§ What is needed:
Copy exactly the lines of the material below that run from the one containing "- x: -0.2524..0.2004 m" through the one containing "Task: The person". Copy no other lines.

§ Input data:
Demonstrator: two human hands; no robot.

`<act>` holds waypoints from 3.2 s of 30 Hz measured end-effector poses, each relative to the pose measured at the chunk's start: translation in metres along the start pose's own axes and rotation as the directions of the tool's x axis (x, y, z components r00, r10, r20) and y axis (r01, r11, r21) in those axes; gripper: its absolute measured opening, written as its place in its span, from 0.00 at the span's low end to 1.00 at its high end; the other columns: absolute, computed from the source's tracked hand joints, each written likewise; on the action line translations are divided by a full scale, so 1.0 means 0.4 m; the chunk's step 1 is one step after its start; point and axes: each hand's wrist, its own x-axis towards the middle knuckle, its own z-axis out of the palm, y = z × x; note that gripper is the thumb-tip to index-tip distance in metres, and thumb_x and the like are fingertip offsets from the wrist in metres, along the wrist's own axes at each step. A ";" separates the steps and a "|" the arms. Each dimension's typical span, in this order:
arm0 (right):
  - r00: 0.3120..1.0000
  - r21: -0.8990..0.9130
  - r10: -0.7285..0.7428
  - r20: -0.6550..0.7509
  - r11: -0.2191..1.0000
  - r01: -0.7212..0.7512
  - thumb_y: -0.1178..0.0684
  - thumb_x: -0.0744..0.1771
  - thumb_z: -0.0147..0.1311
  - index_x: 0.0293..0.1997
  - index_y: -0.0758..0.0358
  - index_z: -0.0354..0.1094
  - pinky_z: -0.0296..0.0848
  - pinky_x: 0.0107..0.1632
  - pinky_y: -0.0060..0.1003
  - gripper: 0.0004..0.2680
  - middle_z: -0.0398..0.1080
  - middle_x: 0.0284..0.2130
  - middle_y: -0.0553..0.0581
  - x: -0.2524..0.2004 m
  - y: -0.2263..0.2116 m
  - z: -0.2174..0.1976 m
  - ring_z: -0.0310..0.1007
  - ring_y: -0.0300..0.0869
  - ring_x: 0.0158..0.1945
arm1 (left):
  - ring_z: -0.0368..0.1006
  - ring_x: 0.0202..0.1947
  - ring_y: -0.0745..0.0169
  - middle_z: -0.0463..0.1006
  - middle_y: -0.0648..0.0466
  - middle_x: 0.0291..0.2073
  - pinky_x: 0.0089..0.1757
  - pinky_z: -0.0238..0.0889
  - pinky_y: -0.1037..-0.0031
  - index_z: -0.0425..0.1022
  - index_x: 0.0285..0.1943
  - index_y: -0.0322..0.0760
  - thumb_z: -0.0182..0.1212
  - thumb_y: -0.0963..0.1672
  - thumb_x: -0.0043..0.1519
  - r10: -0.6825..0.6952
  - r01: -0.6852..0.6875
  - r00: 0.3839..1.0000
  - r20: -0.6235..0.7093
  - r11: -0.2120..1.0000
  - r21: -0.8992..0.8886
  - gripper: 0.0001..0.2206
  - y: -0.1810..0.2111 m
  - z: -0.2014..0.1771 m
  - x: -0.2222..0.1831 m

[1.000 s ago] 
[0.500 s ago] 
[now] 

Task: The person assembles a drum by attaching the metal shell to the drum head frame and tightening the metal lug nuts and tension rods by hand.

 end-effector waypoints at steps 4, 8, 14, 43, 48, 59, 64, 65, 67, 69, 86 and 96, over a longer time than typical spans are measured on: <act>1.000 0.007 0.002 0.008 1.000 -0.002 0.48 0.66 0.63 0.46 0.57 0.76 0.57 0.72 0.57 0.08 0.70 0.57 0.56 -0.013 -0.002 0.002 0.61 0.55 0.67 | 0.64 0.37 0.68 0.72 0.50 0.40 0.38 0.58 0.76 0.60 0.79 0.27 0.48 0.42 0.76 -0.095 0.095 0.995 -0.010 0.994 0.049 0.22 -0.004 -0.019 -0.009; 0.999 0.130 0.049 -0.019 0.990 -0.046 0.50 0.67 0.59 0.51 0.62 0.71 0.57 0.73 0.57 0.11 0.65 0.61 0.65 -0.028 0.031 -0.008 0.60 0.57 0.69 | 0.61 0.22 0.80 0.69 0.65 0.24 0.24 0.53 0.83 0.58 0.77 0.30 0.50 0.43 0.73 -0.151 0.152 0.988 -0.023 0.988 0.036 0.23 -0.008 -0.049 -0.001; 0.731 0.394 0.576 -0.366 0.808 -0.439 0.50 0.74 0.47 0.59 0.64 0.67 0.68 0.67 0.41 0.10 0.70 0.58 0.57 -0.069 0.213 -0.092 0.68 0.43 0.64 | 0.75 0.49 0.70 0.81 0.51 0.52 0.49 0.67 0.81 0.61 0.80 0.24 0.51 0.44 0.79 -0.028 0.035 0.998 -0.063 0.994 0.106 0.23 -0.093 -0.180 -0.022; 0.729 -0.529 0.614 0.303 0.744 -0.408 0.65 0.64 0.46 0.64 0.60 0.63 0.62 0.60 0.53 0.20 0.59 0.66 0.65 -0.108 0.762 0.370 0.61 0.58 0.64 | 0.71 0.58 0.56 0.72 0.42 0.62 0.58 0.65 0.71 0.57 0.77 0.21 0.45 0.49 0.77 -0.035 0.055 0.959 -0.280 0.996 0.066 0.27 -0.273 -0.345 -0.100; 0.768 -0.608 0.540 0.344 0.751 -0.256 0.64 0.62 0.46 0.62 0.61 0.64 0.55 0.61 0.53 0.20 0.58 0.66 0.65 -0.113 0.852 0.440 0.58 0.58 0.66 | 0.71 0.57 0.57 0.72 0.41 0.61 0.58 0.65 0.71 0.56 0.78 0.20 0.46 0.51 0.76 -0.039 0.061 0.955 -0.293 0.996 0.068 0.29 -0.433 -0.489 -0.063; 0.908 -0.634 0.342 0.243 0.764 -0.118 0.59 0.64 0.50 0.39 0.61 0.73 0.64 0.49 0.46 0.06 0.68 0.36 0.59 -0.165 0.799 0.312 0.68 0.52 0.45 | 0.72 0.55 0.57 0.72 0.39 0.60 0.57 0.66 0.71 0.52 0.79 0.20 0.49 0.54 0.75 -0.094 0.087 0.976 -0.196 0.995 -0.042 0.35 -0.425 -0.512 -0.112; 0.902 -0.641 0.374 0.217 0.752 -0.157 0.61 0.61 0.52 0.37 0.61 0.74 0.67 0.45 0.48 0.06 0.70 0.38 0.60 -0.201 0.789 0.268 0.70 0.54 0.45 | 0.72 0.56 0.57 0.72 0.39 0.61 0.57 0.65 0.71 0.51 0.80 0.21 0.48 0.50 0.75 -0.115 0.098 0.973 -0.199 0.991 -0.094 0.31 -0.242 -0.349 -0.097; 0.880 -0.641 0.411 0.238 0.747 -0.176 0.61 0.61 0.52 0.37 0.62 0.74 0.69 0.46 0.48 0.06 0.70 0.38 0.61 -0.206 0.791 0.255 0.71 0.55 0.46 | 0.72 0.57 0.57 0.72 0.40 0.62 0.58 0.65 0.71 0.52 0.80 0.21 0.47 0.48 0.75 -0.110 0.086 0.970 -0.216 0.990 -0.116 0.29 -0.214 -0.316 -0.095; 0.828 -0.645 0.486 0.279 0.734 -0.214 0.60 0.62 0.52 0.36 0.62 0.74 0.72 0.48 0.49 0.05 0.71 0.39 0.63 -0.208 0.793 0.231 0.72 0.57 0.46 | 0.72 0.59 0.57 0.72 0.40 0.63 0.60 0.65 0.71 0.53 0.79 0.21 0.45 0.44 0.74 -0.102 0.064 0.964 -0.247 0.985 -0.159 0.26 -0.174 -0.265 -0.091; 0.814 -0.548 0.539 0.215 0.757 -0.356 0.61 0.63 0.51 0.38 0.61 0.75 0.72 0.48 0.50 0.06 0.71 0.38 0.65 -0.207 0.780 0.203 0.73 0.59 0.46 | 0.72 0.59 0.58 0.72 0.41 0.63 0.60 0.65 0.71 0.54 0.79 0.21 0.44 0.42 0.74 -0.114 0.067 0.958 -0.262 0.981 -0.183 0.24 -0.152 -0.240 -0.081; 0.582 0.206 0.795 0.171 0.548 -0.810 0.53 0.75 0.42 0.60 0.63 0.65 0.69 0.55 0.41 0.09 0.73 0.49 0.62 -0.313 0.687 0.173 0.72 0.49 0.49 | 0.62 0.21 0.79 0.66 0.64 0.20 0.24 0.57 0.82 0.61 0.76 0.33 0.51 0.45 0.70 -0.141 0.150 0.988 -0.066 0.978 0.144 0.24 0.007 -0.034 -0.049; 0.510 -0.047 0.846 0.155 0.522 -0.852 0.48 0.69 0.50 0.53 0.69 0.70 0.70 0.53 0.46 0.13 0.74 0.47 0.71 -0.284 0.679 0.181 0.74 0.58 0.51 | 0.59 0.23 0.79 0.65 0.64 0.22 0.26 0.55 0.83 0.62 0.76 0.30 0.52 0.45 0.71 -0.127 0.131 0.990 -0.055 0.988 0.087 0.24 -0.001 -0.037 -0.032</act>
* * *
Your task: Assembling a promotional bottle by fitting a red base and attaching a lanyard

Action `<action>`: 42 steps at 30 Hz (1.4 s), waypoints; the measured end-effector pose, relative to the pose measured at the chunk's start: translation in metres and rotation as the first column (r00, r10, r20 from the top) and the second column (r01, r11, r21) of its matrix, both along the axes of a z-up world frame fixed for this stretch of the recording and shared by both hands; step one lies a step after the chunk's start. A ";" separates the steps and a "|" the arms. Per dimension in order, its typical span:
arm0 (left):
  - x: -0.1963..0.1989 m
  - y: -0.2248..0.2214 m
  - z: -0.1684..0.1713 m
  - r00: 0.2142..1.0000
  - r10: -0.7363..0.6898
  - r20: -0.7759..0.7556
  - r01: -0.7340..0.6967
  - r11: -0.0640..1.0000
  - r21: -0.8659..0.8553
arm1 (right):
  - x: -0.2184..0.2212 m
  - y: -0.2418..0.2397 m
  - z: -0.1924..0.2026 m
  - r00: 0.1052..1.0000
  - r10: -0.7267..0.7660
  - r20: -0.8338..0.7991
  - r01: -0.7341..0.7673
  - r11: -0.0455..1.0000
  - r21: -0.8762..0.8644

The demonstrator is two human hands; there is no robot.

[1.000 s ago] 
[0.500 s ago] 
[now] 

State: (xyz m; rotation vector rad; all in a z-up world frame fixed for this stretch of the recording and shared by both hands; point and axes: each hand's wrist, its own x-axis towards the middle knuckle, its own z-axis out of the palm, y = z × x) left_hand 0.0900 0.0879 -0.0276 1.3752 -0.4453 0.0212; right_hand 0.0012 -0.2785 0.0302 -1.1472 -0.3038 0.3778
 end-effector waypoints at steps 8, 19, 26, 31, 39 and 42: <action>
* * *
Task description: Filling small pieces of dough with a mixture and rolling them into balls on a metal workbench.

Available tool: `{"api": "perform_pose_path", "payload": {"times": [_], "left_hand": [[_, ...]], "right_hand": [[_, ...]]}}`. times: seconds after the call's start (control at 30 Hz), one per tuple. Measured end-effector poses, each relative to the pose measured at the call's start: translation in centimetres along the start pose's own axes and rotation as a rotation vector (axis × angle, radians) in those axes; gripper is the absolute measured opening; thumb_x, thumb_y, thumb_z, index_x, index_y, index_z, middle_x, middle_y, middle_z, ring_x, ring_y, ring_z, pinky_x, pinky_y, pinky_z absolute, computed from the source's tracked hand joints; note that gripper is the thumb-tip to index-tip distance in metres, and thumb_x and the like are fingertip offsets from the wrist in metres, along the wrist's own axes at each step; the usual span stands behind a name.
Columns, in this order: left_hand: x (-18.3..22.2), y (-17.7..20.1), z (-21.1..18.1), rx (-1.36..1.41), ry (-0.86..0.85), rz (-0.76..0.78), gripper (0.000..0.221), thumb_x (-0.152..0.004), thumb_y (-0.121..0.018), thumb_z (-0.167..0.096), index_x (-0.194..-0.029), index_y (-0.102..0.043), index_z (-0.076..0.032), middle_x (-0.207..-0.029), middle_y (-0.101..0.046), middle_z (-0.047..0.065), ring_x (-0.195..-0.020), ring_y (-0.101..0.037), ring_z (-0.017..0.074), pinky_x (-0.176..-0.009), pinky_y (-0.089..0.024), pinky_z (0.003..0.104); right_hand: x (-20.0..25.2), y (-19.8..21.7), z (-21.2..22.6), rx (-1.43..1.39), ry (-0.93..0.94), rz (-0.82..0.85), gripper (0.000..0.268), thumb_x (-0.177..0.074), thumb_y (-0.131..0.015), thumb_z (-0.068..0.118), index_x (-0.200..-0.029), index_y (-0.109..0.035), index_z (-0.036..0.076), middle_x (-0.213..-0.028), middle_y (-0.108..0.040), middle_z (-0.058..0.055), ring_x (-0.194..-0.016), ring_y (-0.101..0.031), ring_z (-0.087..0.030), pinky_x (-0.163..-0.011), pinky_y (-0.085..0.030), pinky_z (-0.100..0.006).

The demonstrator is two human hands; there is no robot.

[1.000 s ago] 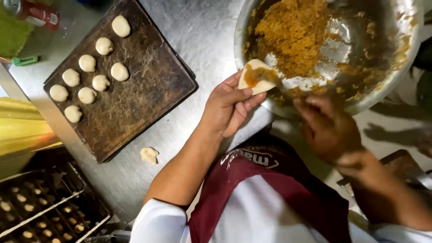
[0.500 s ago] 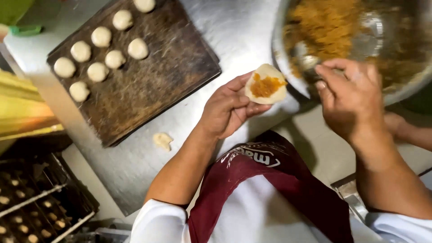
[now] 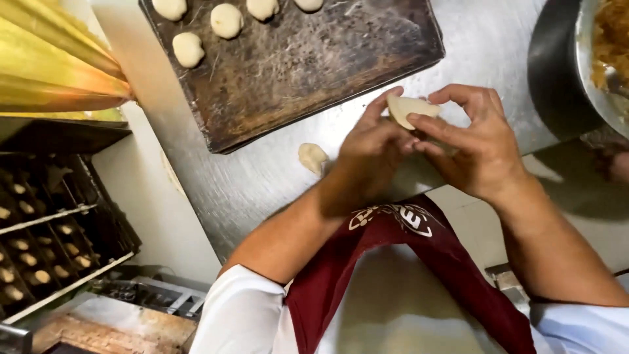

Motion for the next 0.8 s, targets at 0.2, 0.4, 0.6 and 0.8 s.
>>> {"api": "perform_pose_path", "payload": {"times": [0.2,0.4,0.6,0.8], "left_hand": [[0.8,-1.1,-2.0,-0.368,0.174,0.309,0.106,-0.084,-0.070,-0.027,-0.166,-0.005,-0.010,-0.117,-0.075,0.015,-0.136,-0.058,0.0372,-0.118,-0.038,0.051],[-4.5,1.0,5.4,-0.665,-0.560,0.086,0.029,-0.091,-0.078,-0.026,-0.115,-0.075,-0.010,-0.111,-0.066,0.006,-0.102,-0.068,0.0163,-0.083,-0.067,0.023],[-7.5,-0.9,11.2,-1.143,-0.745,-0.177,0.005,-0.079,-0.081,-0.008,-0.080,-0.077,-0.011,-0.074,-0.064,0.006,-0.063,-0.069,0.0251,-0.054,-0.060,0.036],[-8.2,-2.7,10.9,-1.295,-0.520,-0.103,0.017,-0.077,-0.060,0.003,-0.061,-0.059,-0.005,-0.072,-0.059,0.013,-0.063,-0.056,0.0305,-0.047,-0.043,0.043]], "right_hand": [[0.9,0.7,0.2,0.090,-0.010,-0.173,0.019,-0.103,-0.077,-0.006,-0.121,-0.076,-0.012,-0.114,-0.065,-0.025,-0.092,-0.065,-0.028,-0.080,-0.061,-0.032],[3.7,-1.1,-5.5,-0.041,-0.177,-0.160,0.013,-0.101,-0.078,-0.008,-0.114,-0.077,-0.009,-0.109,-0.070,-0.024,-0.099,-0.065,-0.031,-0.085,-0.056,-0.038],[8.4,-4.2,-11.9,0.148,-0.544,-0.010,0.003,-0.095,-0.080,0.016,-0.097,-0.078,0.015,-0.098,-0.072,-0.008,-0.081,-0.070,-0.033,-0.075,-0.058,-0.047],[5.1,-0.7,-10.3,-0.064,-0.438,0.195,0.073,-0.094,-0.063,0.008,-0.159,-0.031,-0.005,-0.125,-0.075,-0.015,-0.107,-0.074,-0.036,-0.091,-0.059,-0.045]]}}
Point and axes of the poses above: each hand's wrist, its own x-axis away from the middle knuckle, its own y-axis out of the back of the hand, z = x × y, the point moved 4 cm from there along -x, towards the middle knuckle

§ Written solution:
  - x: -0.2524..0.2004 m
  - y: -0.2263..0.2116 m
  - z: -0.2174..0.1976 m
  - ring_z: -0.0310..0.1007
  - ring_y: -0.0300..0.0869
  - ring_x: 0.0158..0.1945
arm1 (left):
  - ring_z: -0.0368..0.1006
  - ring_x: 0.0202..0.1947
  - ring_y: -0.0745..0.0169
  - middle_z: -0.0463..0.1006
  - middle_y: -0.0648..0.0466
  - middle_x: 0.0291..0.2073
  - pinky_x: 0.0089..0.1757
  - pinky_z: -0.0238..0.0889
  - pinky_y: -0.1037..-0.0031
  - index_z: -0.0425..0.1022
  - index_x: 0.0285..0.1943
  - index_y: -0.0322..0.0760
  - thumb_z: -0.0182..0.1212
  - thumb_y: -0.0963..0.1672
  - thumb_x: -0.0043..0.1519
  - r10: -0.6825..0.6952
  - r01: -0.6852..0.6875
  - r00: 0.3839..1.0000
  - r20: -0.6235..0.7093
  - r11: -0.2120..1.0000
  - r21: -0.8992..0.8886
  - gripper: 0.0001..0.2206
  - y: -0.1810..0.2111 m
  - z: -0.2014..0.1771 m
  - x: -0.2222..0.1831 m

[1.000 s ago] 
[0.500 s ago] 
[now] 

Task: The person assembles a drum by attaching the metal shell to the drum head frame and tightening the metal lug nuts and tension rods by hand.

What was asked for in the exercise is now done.